No palanque do 1º de Maio, soube-se mais adiante, Lula sapateou em cima de verbas públicas. Só o show de Daniela Mercury custou R$ 160 mil ao contribuinte paulistano — dinheiro despejado no ato político por emendas que três vereadores companheiros penduraram no Orçamento municipal. 

Bolsonaro já havia ironizado o evento estrelado pelo rival. Disse que o ato exalava um cheiro de mortadela — referência ao tempo em que esse tipo de evento era bancado pelo imposto sindical. O capitão decerto não perderá a oportunidade de realçar que o embutido das centrais agora é defumado e aromatizado dentro dos cofres públicos. Lula e seus aliados consolidam-se como principais fornecedores da matéria prima usada por Bolsonaro para reduzir a diferença que ainda o separa do líder nas pesquisas. O PT parece desprezar não só os detalhes onde mora o diabo como também a hipótese de Deus estar nos detalhes. O petismo imagina que Deus está em Lula.

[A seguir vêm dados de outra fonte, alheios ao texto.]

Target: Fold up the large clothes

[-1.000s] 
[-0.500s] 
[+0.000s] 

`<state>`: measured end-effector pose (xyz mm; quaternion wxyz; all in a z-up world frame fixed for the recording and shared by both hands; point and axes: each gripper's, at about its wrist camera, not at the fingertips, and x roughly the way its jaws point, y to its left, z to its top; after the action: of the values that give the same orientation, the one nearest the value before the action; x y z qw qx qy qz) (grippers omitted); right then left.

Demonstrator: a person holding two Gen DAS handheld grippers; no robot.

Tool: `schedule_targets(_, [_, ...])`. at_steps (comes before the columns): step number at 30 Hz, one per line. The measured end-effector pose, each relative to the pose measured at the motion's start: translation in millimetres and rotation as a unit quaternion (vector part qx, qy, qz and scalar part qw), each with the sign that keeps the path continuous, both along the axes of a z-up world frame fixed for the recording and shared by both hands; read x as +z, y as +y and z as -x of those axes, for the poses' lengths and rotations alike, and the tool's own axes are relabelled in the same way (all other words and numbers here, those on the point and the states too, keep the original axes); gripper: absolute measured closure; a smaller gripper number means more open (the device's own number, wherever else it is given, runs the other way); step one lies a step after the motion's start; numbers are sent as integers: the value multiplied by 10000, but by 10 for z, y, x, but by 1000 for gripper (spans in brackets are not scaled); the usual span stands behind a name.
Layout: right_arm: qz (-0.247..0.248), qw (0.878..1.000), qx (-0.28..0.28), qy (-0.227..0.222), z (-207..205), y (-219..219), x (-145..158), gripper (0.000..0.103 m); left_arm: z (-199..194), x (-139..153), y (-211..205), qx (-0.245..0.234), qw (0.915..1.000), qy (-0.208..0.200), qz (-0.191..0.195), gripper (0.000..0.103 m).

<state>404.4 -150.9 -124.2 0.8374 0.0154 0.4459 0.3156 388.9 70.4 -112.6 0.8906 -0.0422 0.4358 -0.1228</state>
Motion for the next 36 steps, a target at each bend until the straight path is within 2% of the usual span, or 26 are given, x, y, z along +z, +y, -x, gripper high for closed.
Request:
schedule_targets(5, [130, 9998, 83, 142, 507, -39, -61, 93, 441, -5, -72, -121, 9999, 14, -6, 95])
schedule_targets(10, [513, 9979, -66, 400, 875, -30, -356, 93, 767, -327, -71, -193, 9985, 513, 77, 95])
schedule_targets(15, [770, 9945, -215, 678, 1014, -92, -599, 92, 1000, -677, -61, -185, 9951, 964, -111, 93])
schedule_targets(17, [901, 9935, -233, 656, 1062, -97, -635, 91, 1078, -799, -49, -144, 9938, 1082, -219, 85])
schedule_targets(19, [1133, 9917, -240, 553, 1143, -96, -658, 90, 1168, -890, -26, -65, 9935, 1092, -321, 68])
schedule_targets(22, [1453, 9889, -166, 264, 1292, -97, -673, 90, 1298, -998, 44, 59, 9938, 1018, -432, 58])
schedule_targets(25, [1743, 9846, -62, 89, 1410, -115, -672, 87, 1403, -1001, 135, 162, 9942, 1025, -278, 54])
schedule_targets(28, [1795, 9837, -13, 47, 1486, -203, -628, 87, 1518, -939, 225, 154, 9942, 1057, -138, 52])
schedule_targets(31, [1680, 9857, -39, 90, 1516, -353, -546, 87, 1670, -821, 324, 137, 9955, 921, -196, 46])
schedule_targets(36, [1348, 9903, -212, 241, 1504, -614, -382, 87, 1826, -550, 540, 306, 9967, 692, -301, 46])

Enquanto assistimos embasbacados a essa sucessão de despautérios, o autoproclamado “centro democrático” — ou “terceira via”, tanto faz — não consegue chegar ao tão desejado candidato único. Ao sepultar a pré-candidatura de Moro a pretexto de lançar a de Luciano Bivar, o União Brasil provou que, em política, a união faz a farsa. Bivar explicou que MDB e PSDBnão tiveram a mesma unidade”, daí ter optado por uma “chapa pura”, para “sermos eleitos presidente desse país.” O caso não é de hospício, mas de Procon, pois trata-se de um flagrante de propaganda enganosa.

A unidade do União Brasil é ficção. Um pedaço da sigla preferia Moro. Outra ala quer ser liberada para aderir a Bolsonaro, Lula e até Ciro — o que atrapalhar menos em cada estado. Bivar, que não tinha chances sequer de se reeleger deputado por Pernambuco, exposto na vitrine nacional ganha uma aparência de McBivar, o presidenciável sem picanha. Ou sem votos. 

Numa grande empresa, esse sujeito seria enxotado pelos acionistas; no UB, não corre riscos: embora não contenha um mísero miligrama de interesse público, sua candidatura é 100% financiada pelo contribuinte, já que seu partido abocanha a maior fatia dos fundos partidário e eleitoral, de R$ 956 milhões.

Com a implosão da terceira via, McDoria e McTebet continuarão fazendo pose de presidenciáveis. A dupla tem mais consistência do que Bivar, embora padeça da mesma carência de votos. Ou ambos reagem nas pesquisas, ou PSDB e MDB tendem a transformá-los em suco. Um suco que Lula e Bolsonaro beberão de canudinho. Triste Brasil.